**Collected material**
= Beginning of Section =

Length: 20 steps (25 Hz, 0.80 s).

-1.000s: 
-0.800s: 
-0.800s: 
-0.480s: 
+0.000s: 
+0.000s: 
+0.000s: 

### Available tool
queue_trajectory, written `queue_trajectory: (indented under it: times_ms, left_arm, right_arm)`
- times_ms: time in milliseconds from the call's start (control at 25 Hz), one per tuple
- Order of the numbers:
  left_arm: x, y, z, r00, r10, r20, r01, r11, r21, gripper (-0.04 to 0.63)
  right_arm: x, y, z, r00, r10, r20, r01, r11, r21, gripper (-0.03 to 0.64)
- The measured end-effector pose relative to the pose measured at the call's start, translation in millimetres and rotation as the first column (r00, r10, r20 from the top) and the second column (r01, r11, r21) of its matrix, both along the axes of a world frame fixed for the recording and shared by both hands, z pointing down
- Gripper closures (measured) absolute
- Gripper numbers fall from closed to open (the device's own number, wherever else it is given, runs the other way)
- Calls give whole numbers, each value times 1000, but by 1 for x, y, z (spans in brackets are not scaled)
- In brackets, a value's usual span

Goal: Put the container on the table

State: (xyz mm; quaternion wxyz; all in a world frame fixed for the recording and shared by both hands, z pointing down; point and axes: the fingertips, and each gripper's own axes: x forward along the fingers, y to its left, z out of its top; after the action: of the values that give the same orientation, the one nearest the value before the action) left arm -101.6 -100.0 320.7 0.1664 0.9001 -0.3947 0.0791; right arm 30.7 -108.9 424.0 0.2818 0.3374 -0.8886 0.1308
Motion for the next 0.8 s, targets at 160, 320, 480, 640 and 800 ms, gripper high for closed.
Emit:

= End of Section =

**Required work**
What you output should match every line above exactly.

**Result for this task**
Length: 20 steps (25 Hz, 0.80 s).

-1.000s: 
-0.800s: 
-0.800s: 
-0.480s: 
+0.000s: 
+0.000s: 
+0.000s: 

### Available tool
queue_trajectory, written `queue_trajectory: (indented under it: times_ms, left_arm, right_arm)`
- times_ms: time in milliseconds from the call's start (control at 25 Hz), one per tuple
- Order of the numbers:
  left_arm: x, y, z, r00, r10, r20, r01, r11, r21, gripper (-0.04 to 0.63)
  right_arm: x, y, z, r00, r10, r20, r01, r11, r21, gripper (-0.03 to 0.64)
- The measured end-effector pose relative to the pose measured at the call's start, translation in millimetres and rotation as the first column (r00, r10, r20 from the top) and the second column (r01, r11, r21) of its matrix, both along the axes of a world frame fixed for the recording and shared by both hands, z pointing down
- Gripper closures (measured) absolute
- Gripper numbers fall from closed to open (the device's own number, wherever else it is given, runs the other way)
- Calls give whole numbers, each value times 1000, but by 1 for x, y, z (spans in brackets are not scaled)
- In brackets, a value's usual span

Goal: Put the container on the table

State: (xyz mm; quaternion wxyz; all in a world frame fixed for the recording and shared by both hands, z pointing down; point and axes: the fingertips, and each gripper's own axes: x forward along the fingers, y to its left, z out of its top; after the action: of the values that give the same orientation, the one nearest the value before the action) left arm -101.6 -100.0 320.7 0.1664 0.9001 -0.3947 0.0791; right arm 30.7 -108.9 424.0 0.2818 0.3374 -0.8886 0.1308
Motion for the next 0.8 s, targets at 160, 320, 480, 640 and 800 ms, gripper high for closed.
Emit:

No further answer is expected.